_Aim of the exercise_
Transcribe the data below verbatim from the line with "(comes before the" to the line with "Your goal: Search". Include both of those lines.

========================================================================

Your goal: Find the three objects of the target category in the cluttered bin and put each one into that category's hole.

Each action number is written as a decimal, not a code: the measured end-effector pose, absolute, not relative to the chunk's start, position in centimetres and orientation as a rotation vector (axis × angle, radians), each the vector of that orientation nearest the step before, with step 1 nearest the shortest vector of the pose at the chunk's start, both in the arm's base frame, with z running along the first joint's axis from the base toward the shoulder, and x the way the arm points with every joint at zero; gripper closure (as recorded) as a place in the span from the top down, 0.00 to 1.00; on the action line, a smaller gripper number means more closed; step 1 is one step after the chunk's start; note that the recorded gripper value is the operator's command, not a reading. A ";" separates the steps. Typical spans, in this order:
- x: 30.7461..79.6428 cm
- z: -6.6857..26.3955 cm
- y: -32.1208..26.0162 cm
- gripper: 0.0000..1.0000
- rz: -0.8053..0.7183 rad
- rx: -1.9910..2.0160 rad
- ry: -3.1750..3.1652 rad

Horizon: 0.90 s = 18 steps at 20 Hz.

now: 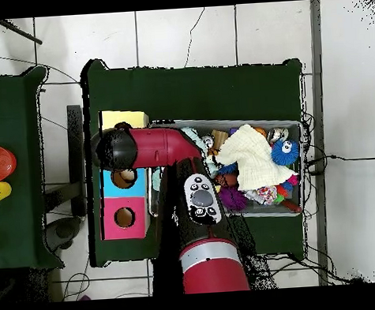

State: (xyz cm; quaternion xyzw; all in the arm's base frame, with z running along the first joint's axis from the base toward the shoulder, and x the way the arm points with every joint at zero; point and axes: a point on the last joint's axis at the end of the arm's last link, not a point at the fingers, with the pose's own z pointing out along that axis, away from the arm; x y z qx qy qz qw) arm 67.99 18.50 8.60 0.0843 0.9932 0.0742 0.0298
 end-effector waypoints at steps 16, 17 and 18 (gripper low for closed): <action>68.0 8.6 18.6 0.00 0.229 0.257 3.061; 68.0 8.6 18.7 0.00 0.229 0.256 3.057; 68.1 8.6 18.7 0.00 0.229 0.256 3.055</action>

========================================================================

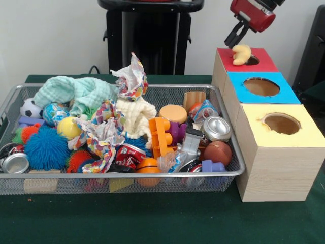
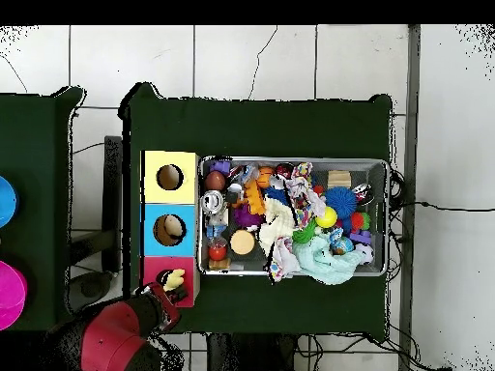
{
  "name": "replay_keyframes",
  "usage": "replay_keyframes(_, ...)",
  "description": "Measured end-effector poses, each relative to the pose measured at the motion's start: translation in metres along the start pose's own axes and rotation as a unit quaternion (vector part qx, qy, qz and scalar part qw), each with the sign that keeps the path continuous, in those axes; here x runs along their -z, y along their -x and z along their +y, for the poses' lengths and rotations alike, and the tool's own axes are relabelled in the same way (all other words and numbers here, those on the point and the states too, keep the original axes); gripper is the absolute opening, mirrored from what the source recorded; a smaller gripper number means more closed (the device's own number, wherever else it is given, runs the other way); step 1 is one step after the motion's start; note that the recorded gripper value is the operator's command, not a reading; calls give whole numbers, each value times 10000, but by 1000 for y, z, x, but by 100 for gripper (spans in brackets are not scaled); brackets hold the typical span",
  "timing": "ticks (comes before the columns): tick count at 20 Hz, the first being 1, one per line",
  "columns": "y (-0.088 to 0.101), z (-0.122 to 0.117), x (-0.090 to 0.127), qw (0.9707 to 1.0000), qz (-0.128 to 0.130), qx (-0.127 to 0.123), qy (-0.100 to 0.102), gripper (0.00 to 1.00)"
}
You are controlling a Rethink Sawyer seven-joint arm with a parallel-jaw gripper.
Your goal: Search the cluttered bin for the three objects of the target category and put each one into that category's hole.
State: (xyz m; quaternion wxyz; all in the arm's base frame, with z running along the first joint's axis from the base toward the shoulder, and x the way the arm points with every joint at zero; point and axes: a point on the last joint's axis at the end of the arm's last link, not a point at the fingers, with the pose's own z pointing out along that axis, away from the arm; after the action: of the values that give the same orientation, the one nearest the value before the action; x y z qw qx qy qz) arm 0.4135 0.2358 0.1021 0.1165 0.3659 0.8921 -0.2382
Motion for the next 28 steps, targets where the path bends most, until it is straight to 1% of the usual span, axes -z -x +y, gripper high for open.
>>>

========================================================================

_Answer section_
  "timing": "ticks (comes before the columns): tick count at 20 Hz, the first being 1, one per line",
  "columns": "y (-0.088 to 0.101), z (-0.122 to 0.117), x (-0.090 to 0.127), qw (0.9707 to 1.0000), qz (-0.128 to 0.130), qx (-0.127 to 0.123), qy (-0.100 to 0.102), gripper (0.00 to 1.00)"
}
You are controlling a Rethink Sawyer seven-joint arm with a parallel-jaw gripper.
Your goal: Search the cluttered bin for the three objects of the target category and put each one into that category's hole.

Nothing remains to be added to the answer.